(PROBLEM): Once the pictures are removed, output the remaining entries exactly as given.

(SOURCE RECORDS):
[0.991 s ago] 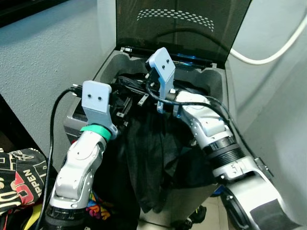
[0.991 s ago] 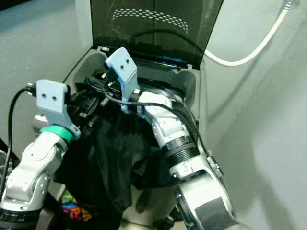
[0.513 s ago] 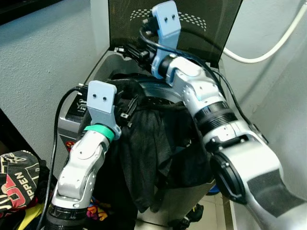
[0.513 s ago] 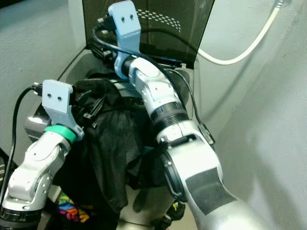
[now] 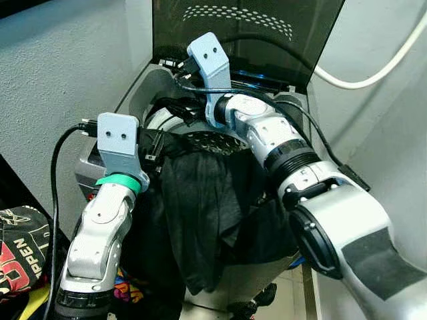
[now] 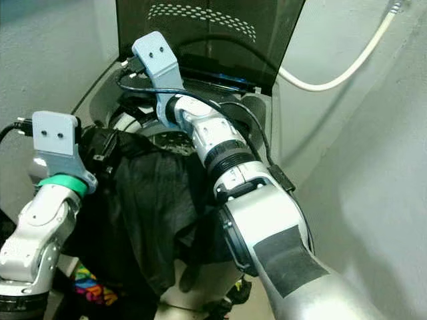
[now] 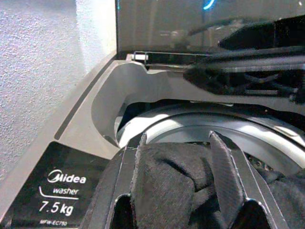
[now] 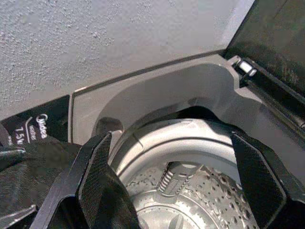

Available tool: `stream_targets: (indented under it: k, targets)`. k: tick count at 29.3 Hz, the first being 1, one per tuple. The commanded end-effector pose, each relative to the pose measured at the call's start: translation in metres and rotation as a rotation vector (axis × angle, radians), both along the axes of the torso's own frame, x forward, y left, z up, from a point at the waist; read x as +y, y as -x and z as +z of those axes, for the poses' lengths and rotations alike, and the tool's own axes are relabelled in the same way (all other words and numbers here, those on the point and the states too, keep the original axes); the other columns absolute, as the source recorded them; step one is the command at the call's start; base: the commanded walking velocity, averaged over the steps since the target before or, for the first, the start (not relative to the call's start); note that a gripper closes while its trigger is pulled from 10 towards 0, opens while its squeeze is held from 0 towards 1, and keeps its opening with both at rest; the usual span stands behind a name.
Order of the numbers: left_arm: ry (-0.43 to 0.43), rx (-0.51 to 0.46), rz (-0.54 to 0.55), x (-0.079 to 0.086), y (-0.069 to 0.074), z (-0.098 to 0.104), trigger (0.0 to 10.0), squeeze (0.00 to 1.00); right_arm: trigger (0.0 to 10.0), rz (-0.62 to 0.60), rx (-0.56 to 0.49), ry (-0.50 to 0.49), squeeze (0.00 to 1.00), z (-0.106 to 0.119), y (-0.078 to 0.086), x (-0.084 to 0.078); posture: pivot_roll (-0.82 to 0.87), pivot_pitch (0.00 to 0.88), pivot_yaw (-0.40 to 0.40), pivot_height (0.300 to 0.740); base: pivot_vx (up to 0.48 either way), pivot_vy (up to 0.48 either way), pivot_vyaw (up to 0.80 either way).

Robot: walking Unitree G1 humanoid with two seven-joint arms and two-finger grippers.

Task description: Clothes washing

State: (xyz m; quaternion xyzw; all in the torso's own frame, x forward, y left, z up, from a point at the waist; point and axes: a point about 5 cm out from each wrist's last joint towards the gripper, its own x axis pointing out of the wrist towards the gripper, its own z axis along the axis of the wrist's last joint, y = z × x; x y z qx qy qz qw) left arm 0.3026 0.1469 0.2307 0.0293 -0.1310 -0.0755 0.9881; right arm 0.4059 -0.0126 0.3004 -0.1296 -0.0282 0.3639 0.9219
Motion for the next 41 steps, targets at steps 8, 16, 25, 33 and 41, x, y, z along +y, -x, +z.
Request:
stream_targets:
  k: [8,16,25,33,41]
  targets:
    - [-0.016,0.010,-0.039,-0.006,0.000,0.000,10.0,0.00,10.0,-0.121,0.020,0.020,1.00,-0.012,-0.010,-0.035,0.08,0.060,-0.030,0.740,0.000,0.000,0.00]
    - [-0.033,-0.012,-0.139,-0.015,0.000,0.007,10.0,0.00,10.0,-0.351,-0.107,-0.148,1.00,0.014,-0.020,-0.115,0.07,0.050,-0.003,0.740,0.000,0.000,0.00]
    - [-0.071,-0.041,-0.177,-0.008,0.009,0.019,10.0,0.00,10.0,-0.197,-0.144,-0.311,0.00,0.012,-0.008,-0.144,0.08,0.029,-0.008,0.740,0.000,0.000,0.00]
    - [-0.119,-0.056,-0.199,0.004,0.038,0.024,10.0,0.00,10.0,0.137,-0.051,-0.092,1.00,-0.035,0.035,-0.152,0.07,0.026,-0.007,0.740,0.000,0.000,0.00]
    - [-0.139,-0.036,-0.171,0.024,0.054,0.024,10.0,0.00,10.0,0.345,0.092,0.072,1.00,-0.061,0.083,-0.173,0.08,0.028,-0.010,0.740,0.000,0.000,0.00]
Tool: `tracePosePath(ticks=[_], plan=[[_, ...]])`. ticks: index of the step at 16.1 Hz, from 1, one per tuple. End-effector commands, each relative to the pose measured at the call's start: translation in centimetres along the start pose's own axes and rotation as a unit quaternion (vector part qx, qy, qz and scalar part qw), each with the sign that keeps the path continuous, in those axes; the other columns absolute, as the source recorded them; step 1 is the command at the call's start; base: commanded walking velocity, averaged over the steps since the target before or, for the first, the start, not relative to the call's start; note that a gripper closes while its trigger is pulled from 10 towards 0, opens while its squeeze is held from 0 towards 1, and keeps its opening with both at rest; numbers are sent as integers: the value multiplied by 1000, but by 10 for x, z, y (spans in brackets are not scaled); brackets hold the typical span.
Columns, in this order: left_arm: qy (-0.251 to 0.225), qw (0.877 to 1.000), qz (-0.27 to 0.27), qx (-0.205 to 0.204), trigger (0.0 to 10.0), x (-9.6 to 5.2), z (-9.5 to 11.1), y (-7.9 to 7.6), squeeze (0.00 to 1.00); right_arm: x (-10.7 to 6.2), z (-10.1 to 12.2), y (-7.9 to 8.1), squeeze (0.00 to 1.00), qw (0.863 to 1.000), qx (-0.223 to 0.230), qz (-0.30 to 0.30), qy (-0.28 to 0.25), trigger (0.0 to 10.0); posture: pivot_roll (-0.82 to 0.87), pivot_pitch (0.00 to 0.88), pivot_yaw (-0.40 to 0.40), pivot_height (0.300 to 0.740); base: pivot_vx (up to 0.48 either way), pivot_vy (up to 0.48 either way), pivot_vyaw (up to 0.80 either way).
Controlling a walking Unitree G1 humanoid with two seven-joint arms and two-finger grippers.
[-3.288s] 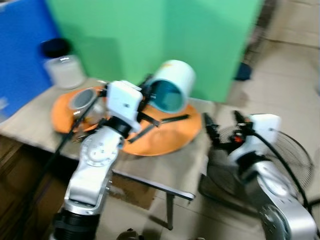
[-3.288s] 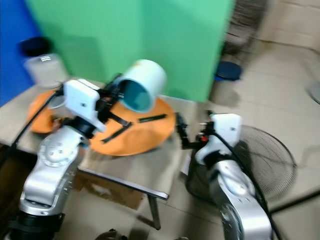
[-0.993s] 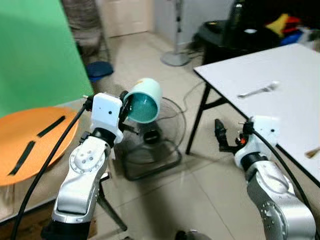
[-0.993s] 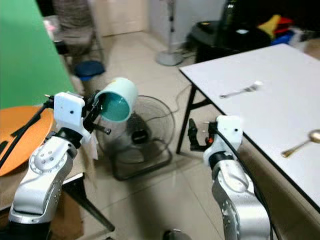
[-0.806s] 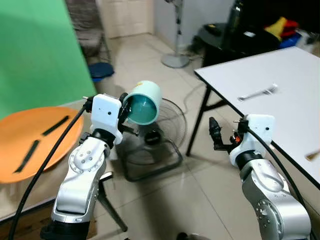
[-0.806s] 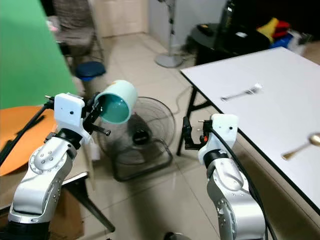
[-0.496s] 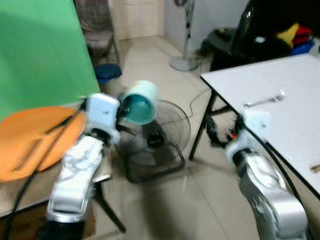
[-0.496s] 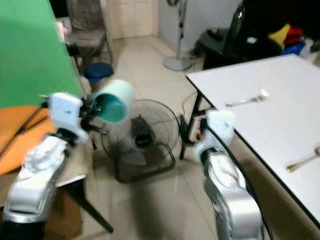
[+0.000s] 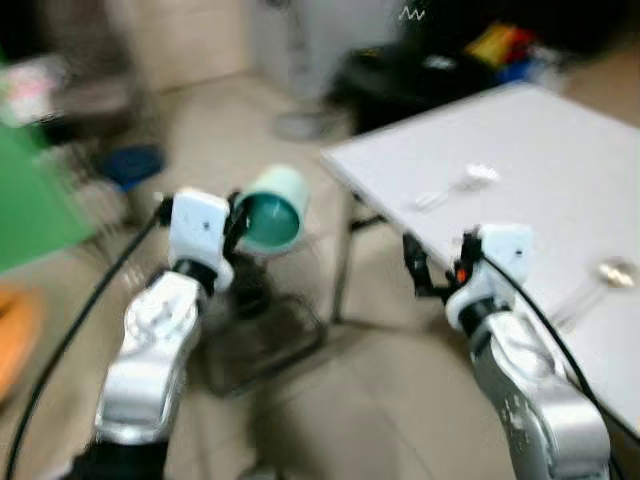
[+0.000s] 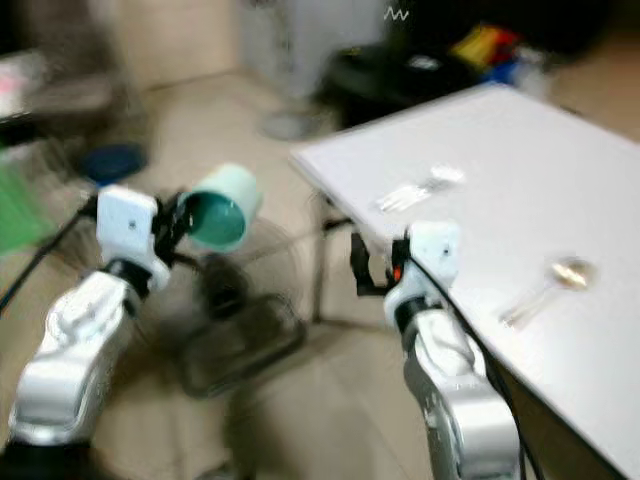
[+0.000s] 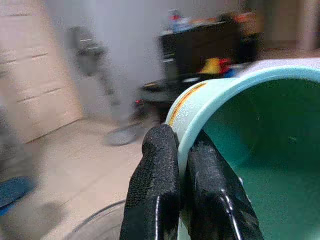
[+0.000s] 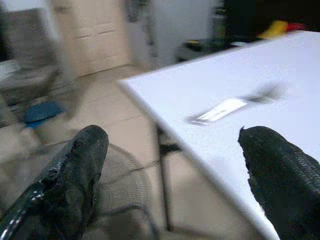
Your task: Setting the table
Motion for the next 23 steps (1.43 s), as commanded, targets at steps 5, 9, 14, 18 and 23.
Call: tracePosePath(ticks=[5,9,14,18,23], plan=[[-15,1000,-18,7,10000,3,8,-5,0,0,6,-4,0,1000,-8,-10,-10,10000,100,0,36,727,262,0,-793],[-36,999,-27,-5,10000,5,16,-7,0,-1,50,-5,0,992,-42,-11,-120,10000,95,0,40,727,263,0,0],[-41,999,-29,-20,10000,16,15,-11,0,2,33,-27,0,994,-62,-60,-66,10000,69,0,50,727,262,0,0],[-25,999,-20,-19,10000,22,8,-13,0,-1,19,-33,0,995,-52,-78,-34,10000,43,0,70,727,130,0,0],[-21,1000,-18,-9,10000,26,6,-10,0,-2,14,-33,0,996,-36,-80,-20,10000,35,0,80,727,0,0,-80]])
Point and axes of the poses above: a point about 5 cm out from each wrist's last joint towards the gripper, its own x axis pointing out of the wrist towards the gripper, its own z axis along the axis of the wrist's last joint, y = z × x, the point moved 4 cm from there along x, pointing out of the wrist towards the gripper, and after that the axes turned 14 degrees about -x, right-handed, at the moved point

(ANSWER TO THIS EXERCISE):
[0.991 s ago] 
[0.991 s ago] 
[0.513 s ago] 
[0.513 s ago] 
[now] 
[now] 
[now] 
[now] 

Available tool: `stream_targets: (indented under it: k, targets)`. k: tick count at 29.3 Hz, the first being 1, one per tuple. The commanded end-effector pose, each relative to the pose measured at the call's start: translation in metres and rotation as a rotation vector (axis × angle, radians), both along the axes of the torso's own frame, x forward, y left, z up, from a point at the waist; read x as +y, y as -x and z as +z of those axes, for the poses' lengths and rotations alike, and the tool's own axes are relabelled in the same way (all other words and numbers here, those on the point and the states too, keep the original axes); the other columns absolute, as the source recorded them; step one is the command at the call's start; base: the commanded walking velocity, averaged over the steps since the target before or, for the first, the start (not relative to the call's start); note that a gripper closes while its trigger is pulled from 10 towards 0, opens while its squeeze is held from 0 towards 1, and keeps its opening with both at rest; the usual span stands behind a name.
Order of the numbers: left_arm: ry (-0.43 to 0.43), rx (-0.51 to 0.46), rz (-0.54 to 0.55), x (-0.079 to 0.086), y (-0.069 to 0.074), z (-0.098 to 0.104), trigger (0.0 to 10.0), squeeze (0.00 to 1.00); right_arm: trigger (0.0 to 10.0), rz (-0.62 to 0.60), rx (-0.56 to 0.49), ry (-0.50 to 0.49), squeeze (0.00 to 1.00), z (-0.106 to 0.119), y (-0.078 to 0.086), x (-0.084 to 0.078); posture: pivot_roll (-0.82 to 0.87), pivot_pitch (0.00 to 0.88), pivot_yaw (-0.40 to 0.40), pivot_height (0.300 to 0.740); base: pivot_vx (up to 0.48 either way), pivot_vy (up to 0.48 either way), pivot_vyaw (up to 0.80 either way).

Robot: walking Unitree G1 humanoid with two seven-joint arms and two-finger grippers.

Task description: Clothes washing

State: (xyz m; quaternion xyzw; all in the torso's own frame, x forward, y left, z up, from a point at the waist; point and axes: a point about 5 cm out from each wrist's last joint towards the gripper, its own x axis pointing out of the wrist towards the gripper, its own z axis along the axis of the wrist's last joint, y = z × x; x y z qx qy qz qw) left arm 0.3026 0.1469 0.2307 0.0293 -0.1310 -0.0755 0.9881; right arm 0.4059 -0.0126 0.3004 -0.1296 -0.0282 0.3639 0.9219
Motion for the next 41 steps, targets at steps 8, 16, 25, 33 and 41, x, y, z along +y, -x, +z.
Request:
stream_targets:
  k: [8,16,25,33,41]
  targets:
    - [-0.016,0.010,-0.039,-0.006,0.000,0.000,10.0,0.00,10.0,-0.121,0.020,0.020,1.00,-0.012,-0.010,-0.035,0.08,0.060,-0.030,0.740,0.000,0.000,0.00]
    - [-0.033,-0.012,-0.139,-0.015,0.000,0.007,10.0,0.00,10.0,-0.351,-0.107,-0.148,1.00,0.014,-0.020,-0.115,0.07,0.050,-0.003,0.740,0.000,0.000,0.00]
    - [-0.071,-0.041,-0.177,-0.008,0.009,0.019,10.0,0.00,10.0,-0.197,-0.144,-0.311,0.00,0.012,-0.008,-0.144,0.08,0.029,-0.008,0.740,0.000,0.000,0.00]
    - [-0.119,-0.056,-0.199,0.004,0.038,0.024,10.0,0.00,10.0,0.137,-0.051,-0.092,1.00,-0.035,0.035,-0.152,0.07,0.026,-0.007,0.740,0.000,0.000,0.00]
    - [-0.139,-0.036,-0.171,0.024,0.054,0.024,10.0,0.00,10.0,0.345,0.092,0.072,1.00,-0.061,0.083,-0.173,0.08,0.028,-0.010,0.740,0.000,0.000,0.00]
Tool: `tracePosePath(ticks=[_], plan=[[_, ...]])`. ticks: index of the step at 16.1 Hz, from 1, one per tuple. End-effector commands, each relative to the pose measured at the call's start: translation in centimetres along the start pose's own axes and rotation as a unit quaternion (vector part qx, qy, qz and scalar part qw), each with the sign that keeps the path continuous, in those axes; the other columns absolute, as the source recorded them; step 1 is the command at the call's start; base: commanded walking velocity, averaged over the steps since the target before or, for the first, the start, not relative to the call's start; note that a gripper closes while its trigger is pulled from 10 towards 0, opens while its squeeze is held from 0 towards 1, and keeps its opening with both at rest; numbers are sent as integers: the value multiplied by 1000, but by 10 for x, z, y (spans in brackets are not scaled); brackets hold the typical span.
Columns, in this order: left_arm: qy (-0.251 to 0.225), qw (0.877 to 1.000), qz (-0.27 to 0.27), qx (-0.205 to 0.204), trigger (0.0 to 10.0), x (-9.6 to 5.2), z (-9.5 to 11.1), y (-7.9 to 7.6), squeeze (0.00 to 1.00); right_arm: x (-10.7 to 6.2), z (-10.1 to 12.2), y (-7.9 to 8.1), squeeze (0.00 to 1.00), qw (0.863 to 1.000), qx (-0.223 to 0.230), qz (-0.30 to 0.30), qy (-0.28 to 0.25), trigger (0.0 to 10.0); posture: pivot_roll (-0.82 to 0.87), pivot_pitch (0.00 to 0.88), pivot_yaw (-0.40 to 0.40), pivot_height (0.300 to 0.740); base: pivot_vx (up to 0.48 either way), pivot_vy (up to 0.48 either way), pivot_vyaw (up to 0.80 either way).
Controlling a walking Unitree G1 humanoid with two seven-joint arms and two-finger grippers.
[-3.288s] 
[-3.288s] 
[-0.993s] 
[-0.993s] 
[-0.806s] 
[-0.806s] 
[-0.496s] 
[-0.496s] 
[+0.000s] 
[+0.000s] 
[+0.000s] 
[+0.000s] 
Your task: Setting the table
Motion for the next 23 steps (1.43 s), as commanded, targets at steps 5, 9, 14, 18 and 23.
Call: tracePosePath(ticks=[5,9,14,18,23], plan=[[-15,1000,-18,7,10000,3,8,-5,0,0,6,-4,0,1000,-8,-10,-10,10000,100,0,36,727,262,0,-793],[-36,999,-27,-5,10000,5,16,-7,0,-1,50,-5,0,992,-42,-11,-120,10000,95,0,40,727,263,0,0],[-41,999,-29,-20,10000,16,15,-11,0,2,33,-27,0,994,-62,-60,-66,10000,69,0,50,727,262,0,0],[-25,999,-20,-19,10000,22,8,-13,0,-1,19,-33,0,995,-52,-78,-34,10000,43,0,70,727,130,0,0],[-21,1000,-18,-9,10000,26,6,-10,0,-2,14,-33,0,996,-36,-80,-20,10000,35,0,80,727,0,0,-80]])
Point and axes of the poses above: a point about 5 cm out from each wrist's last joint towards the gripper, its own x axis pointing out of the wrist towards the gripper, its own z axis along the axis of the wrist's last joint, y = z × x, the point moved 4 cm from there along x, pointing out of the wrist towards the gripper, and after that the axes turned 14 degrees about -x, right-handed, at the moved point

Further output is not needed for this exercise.